読売新聞2011年11月7日朝刊12版12面「論点スペシャル 若者の現実と未来」(以下、「論点スペシャル」)に目が行った。本エントリーでは、「論点スペシャル」を検討する(以下カギカッコ内は、断りのない限り「論点スペシャル」からの引用)。
識者は、『絶望の国の幸福な若者たち』が売れている、社会学専攻の古市憲寿(ふるいちのりとし)さんと、当ブログでも取り上げたことがある、労働経済学が専門の大竹文雄さん(当ブログ「大竹文雄」(強調)内容検索の結果は、http://blogs.yahoo.co.jp/kiyotaka_since1974/MYBLOG/yblog.html?m=lc&sv=%C2%E7%C3%DD%CA%B8%CD%BA&sk=1) 。
古市さんによると、「生活満足度は過去40年間で一番高い。2010年の内閣府調査では、20代の7割が現在の生活に「満足」だと答えた」んだって。これらの調査は未調査なので、本エントリーでは前提とする。
「高齢者は恵まれ、若年層はかわいそうという安易な図式で見るべきではない」は「安易な図式」の可能性があろう。どれくらい払って、どれくらい給付を受けられるかのデータでは、「高齢者は恵まれ、若年層はかわいそう」以外の解釈は出てこないはずだが(若年層のほうが支給年齢引き上げなどの影響・可能性があるので、問題ある解釈とは言えない)。
「米国発の犯格差デモが『若者の反乱』として各国にも広がり、東京でもあった。
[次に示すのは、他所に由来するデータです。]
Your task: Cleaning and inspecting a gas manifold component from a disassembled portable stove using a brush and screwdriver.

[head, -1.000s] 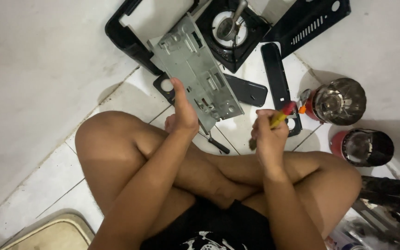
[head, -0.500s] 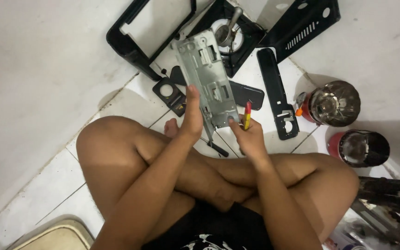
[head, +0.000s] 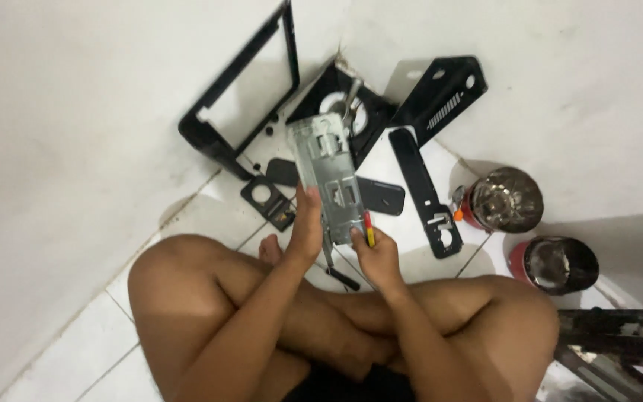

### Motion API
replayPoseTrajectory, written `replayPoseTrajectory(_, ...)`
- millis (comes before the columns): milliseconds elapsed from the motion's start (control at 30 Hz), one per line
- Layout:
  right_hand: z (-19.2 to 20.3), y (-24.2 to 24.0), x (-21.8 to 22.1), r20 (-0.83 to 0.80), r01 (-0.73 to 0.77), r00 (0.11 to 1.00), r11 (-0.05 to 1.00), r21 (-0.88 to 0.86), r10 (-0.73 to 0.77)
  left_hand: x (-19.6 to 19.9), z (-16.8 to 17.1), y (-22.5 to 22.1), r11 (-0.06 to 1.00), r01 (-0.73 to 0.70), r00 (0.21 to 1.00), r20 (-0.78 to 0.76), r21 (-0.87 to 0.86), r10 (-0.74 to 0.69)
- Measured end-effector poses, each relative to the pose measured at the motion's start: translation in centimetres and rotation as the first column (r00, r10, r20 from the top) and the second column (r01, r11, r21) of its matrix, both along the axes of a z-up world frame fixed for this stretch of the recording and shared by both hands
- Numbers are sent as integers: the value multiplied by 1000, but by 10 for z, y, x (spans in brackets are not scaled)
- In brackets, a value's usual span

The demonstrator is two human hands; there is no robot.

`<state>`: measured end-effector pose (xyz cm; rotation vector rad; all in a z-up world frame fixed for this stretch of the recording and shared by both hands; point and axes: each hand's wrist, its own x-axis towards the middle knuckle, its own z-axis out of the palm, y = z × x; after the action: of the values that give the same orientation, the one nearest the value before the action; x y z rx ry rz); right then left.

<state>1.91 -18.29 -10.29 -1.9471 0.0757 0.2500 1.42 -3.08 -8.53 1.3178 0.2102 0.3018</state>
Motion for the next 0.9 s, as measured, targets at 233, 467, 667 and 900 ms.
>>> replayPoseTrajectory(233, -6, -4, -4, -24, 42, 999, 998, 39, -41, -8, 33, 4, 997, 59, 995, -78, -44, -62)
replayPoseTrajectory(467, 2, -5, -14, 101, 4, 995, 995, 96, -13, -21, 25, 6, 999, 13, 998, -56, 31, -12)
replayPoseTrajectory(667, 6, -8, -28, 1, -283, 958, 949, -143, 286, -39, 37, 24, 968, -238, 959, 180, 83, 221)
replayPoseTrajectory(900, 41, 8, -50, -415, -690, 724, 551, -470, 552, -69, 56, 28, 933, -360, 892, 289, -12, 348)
僕も行っていたが、参加者が少なく、年齢的に若者と呼べる人がほとんどいなかったのが印象的」は、たぶんそうなのだろうが、「印象」論で済むならば、社会学っていらないんじゃない?
「『日本を変えよう』なんて大きなことを言う前に、身近な関係からできることがある。例えば友達とサークルを作って、地方選に候補者を一人出してみるとか。デモよりそのほうが楽しそうだし、現実感がある」は、おバカ発言である。植田滋記者の寸言「大竹氏が『競争と公平感』(中公新書〉で指摘していることだが、高齢化社会にあると、「多数派」である高齢者の政治力が強くなる、そうなると高齢者の要求が政府に反映されやすくな」るのだ。高齢化社会を否定するデータがない限りは、高齢化を前提として進めるべきであり、そうすると、「地方選に候補者を一人出してみ」たところで、高齢者が多ければ、若者の主張をしたところで、当選は難しいだろう。「候補者を一人出してみる」ことを否定はしないが、デモは有力な手段のはずである。古市さんは、おそらく(主体的に)デモをしたことがないんじゃないだろうか?(私もないが) 『活動家一丁あがり!』(湯浅誠/一丁あがり実行委員会、NHK出版新書、2011)でも読んで、間接体験からでも始めるべきだろう。付け加えると、「デモ」が「楽しそう」な人もあろうが、そうでない人がいても仕方がないだろう。切羽詰まってやっているのかもしれないのだから。
次は大竹文雄さん。
「時代を超えて、若者の平均的な幸福度は高い」んだって。どうなんだろう。
「現在、先進国に共通して起こっている現象は、グローバル化とIT化の進行で途上国と先進国の未熟練労働者が競争するようになり、そのしわ寄せが若者に集中している」という認識はいいのだが、「なぜ日本の若者の間で反格差デモが盛り上がらないのか、英米では成人すると親から独立し、職に就けないと貧困や社会的孤立に陥って屈辱を味わう文化があるのに対し、日本では成人後の親との同居、すなわちパラサイトが容認される文化があるため」というのは怪しい。スタインベック『怒りのぶどう』(新潮文庫など)では、主人公は家族で過ごしていたけどなぁ。現在にそういうものがないとすれば、何らかの変化があったからであって(親の所得の問題、産業構造の変化、など)、「文化」じゃないんじゃないか? 一方、日本では、民法第877条第1項で「直系血族(中略)は、互いに扶養をする義務がある」となっている。民法は昭和22年に改正されたので、以前は何とも言えないが、このような決まりがあることが「パラサイト」を促しているということはないのだろうか?
ただ、この2人の文章を見たところ、大竹さんのがよく言われていることなのに対し、古市さんのは印象論のきらいが強く感じ、大竹さんの勝ちだと私は思う。